The new book "Fred Ward: Australian pioneer designer 1900-1990" by Derek F. Wrigley celebrates the work of someone who has shaped the built environment for much of my working life without my knowing it. This book is more than a biography, going into detail of the elements and philosophy of furniture design. Included is a detailed case study of the iterative design process used for the CA10 chair for the John Curtin School of Medical Research (c1956).
In February 2012 I was asked to provide some advice on publishing for Derek Wrigley's biography of Fred Ward. I had never heard of Fred Ward, but agreed to I met Derek a few weeks later to discuss the topic over lunch at University House at the Australian National University. As Derek talked about Fred, it slowly dawned on me that the chair I was sitting on, and all the furniture around me, was designed by Fred Ward. I provided some advice on how to produce the manuscript and was delighted to see, a year and a half later the finished book (with an acknowledgement of me in the back).
It was only on reading Derek's book that I realized for much of my adult life I had been surrounded by Fred Ward's work. Along with the furniture and fittings in the ANU University House, Fred Ward designed the furniture at the National Library of Australia, the Shine Dome (which I attended the 2013 Marion Mahony Griffin Lecture), even the desks and chairs in the Reserve Bank of Australia, where as a junior clerk I used to make deposits.

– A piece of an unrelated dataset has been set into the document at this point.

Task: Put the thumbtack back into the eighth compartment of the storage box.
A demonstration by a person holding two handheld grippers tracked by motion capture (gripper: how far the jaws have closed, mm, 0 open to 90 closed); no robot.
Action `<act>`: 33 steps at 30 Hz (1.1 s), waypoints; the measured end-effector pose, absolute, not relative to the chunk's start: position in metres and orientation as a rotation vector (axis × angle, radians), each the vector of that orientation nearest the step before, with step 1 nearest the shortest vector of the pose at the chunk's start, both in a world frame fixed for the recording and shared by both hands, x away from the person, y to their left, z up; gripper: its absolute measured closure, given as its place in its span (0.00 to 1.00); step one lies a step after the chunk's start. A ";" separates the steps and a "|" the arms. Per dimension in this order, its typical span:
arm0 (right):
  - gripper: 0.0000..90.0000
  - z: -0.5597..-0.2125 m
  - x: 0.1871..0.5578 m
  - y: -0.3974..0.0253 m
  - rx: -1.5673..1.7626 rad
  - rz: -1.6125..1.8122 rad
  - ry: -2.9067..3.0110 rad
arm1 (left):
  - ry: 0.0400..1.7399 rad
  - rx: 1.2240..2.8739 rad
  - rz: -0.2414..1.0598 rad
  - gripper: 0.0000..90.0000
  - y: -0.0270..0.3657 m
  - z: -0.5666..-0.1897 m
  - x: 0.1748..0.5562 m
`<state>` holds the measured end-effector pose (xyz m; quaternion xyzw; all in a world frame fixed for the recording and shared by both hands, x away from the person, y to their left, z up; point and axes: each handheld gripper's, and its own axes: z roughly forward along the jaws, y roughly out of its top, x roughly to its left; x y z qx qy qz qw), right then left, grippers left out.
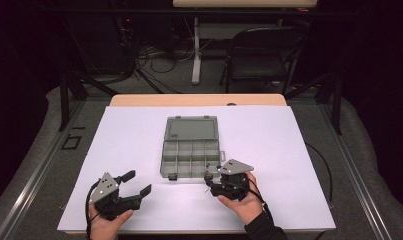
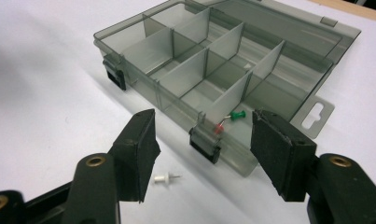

The fine details of the curvature of the seats in a university office may not be of interest to many academics. But Derek also describes the wider work of the ANU Design Unit, which carried out research on the design of teaching spaces. In particular the discussion of the use of chairs, rather than fixed seating in teaching spaces is a topic of great importance to universities today. For the last few years I have been looking at how to provide more flexible teaching spaces which can be used for combinations of lecturing, tutorials and group work with changed teaching practices. The rigid division between lecture theaters, with large numbers of seats at a fixed pitch, facing the front and small tutorial rooms with movable seats, is not suitable. It was a surprise to find that ANU had a design unit looking into such issues decades ago.
The design of the book itself, by Gillian Cosgrove, is in itself, a lesson in elegant design. The paperback edition is available from the Co-op Bookshop and the Portrait Gallery Store. Hopefully an e-book edition will be available soon for student use.